ANY other \( a \), find Taylor series by differentiating

Example: \( f(x) = \sin x \), \( a = \frac{\pi}{6} \)

\( f(x) = \sin x \)

\( f'(x) = \cos x \)

\( f''(x) = -\sin x \)

\( f'''(x) = -\cos x \)

\( f^{(4)}(x) = \sin x \)

cycle repeats

\( f(\frac{\pi}{6}) = \frac{1}{2} \)

\( f'(\frac{\pi}{6}) = \frac{\sqrt{3}}{2} \)

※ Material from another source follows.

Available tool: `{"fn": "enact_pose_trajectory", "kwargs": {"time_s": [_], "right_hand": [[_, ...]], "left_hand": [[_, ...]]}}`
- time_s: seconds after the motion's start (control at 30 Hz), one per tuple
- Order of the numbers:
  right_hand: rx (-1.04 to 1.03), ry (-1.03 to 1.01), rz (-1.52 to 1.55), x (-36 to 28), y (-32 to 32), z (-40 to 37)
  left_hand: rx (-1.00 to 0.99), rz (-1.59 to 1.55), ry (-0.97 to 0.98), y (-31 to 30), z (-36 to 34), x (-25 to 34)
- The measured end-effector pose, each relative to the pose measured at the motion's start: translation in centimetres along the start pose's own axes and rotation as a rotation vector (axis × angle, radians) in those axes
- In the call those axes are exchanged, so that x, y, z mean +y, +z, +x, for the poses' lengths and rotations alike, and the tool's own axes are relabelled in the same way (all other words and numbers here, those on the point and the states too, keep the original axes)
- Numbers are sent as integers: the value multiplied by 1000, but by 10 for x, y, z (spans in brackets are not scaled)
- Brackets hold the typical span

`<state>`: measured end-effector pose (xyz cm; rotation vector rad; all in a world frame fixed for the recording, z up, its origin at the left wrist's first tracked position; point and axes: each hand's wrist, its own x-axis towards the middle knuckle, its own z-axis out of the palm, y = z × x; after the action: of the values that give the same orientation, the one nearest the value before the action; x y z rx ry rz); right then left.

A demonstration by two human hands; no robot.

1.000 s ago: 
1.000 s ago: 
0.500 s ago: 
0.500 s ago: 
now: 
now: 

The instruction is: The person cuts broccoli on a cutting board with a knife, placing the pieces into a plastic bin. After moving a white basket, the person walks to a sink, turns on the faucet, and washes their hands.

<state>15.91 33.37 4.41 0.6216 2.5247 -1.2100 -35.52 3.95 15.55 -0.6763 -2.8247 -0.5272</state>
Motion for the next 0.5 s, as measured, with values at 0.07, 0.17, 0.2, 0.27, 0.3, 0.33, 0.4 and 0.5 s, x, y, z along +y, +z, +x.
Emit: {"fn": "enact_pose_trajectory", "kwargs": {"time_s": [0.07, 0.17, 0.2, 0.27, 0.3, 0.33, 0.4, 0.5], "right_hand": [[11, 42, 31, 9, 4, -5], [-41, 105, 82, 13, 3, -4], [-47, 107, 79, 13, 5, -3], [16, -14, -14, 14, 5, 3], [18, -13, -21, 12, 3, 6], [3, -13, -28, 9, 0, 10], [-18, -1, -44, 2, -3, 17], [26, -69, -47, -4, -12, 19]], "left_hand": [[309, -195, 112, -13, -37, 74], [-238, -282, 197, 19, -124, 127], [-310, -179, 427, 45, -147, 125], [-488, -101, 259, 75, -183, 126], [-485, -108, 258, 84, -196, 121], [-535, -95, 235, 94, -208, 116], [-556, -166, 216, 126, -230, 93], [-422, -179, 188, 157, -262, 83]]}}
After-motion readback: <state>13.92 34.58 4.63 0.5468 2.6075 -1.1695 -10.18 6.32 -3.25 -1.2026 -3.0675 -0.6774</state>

\( f''(\frac{\pi}{6}) = -\frac{1}{2} \)

\( f'''(\frac{\pi}{6}) = -\frac{\sqrt{3}}{2} \)

\( f^{(4)}(\frac{\pi}{6}) = \frac{1}{2} \)

General Taylor Series Formula:

\[ \sum_{k=0}^{\infty} \frac{f^{(k)}(a)}{k!} (x-a)^k \]

Near \( x = \frac{\pi}{6} \), \( \sin x \) can be approximated as:

\[ \sin x = \frac{1}{2} + \frac{\sqrt{3}}{2}(x - \frac{\pi}{6}) - \frac{1/2}{2!}(x - \frac{\pi}{6})^2 - \frac{\sqrt{3}/2}{3!}(x - \frac{\pi}{6})^3 + \frac{1/2}{4!}(x - \frac{\pi}{6})^4 + \dots \]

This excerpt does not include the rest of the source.